Chemical Engineering Seminar

Millions of people worldwide are afflicted with neurological diseases such as Parkinson's disease, Alzheimer's disease, brain cancer, and cerebral AIDS. Although many new drugs are being developed to combat these and other brain diseases, few new treatments have made it to the clinic. The impermeable nature of the brain vasculature, also known as the blood-brain barrier (BBB), is at least partially responsible for the paucity of new brain therapeutics. As examples, approximately 98% of small molecule pharmaceuticals do not enter the brain after intravenous administration, and the BBB prevents nearly all protein and gene medicines from entering the brain.
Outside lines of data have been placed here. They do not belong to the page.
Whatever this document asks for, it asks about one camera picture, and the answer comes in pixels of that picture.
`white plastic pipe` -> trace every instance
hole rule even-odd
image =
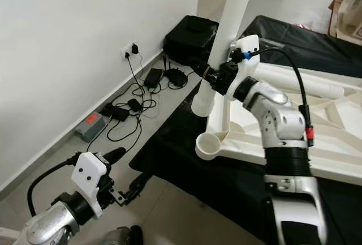
[[[249,0],[226,0],[208,61],[211,67],[218,69],[220,64],[227,61],[230,44],[237,38],[248,1]],[[198,116],[207,117],[214,106],[214,96],[215,91],[211,89],[208,82],[203,80],[198,94],[195,95],[192,101],[192,111]]]
[[[303,79],[305,92],[314,96],[327,99],[338,99],[344,96],[344,88],[336,84],[324,83],[318,76],[300,73]],[[293,70],[275,67],[267,63],[259,63],[254,72],[255,79],[264,80],[281,88],[300,91],[298,80]]]

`black bag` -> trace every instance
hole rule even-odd
[[[189,57],[207,61],[218,26],[212,20],[187,15],[167,34],[163,50],[170,59],[183,65],[187,65]]]

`baseboard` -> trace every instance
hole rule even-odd
[[[145,63],[144,69],[154,65],[161,59],[162,50],[157,52],[151,59]],[[142,68],[139,67],[135,74],[139,75]],[[5,184],[0,188],[0,201],[9,195],[23,180],[29,177],[36,168],[43,164],[50,156],[52,156],[62,145],[65,144],[73,135],[75,127],[83,121],[91,112],[101,110],[106,103],[110,102],[117,95],[125,91],[130,84],[134,82],[134,78],[130,75],[125,81],[121,82],[116,88],[109,92],[105,97],[99,100],[91,109],[84,113],[76,122],[74,122],[64,133],[60,134],[55,140],[53,140],[48,146],[46,146],[40,153],[38,153],[34,159],[30,160],[24,167],[22,167],[17,173],[15,173]]]

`gray floor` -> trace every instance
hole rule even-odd
[[[290,23],[304,23],[320,32],[326,31],[329,12],[326,7],[331,0],[250,0],[247,13],[241,25],[241,31],[258,14],[274,17]],[[200,0],[199,15],[219,20],[225,0]],[[180,67],[186,73],[188,68]],[[193,74],[188,85],[181,90],[165,89],[156,96],[158,107],[151,109],[143,116],[143,133],[140,140],[111,172],[116,187],[126,190],[130,181],[139,173],[128,167],[128,162],[166,120],[172,111],[186,97],[199,81]],[[121,100],[129,100],[125,95]],[[128,119],[124,126],[114,131],[114,136],[125,135],[136,124]],[[112,143],[101,135],[91,147],[92,151],[105,153],[119,146],[129,147],[136,135],[121,143]],[[40,173],[72,156],[76,151],[84,151],[87,145],[77,137],[73,137],[55,155],[41,165],[25,182],[0,203],[0,226],[21,229],[29,218],[26,203],[26,191],[32,180]],[[72,191],[70,175],[72,167],[62,169],[46,178],[34,192],[37,211],[44,210],[50,202],[63,191]],[[141,197],[125,208],[112,205],[104,211],[98,220],[91,220],[81,228],[81,232],[70,244],[97,244],[102,236],[118,226],[138,224],[143,228],[145,244],[262,244],[242,228],[226,219],[209,207],[200,208],[197,200],[164,180],[153,177]]]

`white pole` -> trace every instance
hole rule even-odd
[[[218,69],[219,65],[227,61],[230,53],[230,44],[236,40],[239,27],[242,23],[245,9],[249,0],[226,0],[220,25],[211,49],[208,64]],[[195,95],[191,109],[201,117],[207,117],[214,106],[215,91],[208,82],[203,80],[197,95]]]
Our research group is therefore focused on developing tools for the analysis of the brain drug delivery process and identifying novel strategies for circumventing this transport barrier. This presentation will detail our recent work regarding the development of cell-based in vitro experimental models that accurately mimic the BBB characteristics observed in vivo. Such models are amenable to drug permeability screening and a priori prediction of brain uptake. In addition, I will discuss our efforts to overcome BBB restrictions on brain drug delivery. To ths end, we are mining large antibody libraries to identify antibodies that can target and act as artificial substrates for endogenous receptor-mediated BBB nutrient transport systems. After conjugation to drug payloads that can include small molecules, protein, or DNA therapeutics, these antibodies have the potential to deliver medicines across the BBB noninvasively.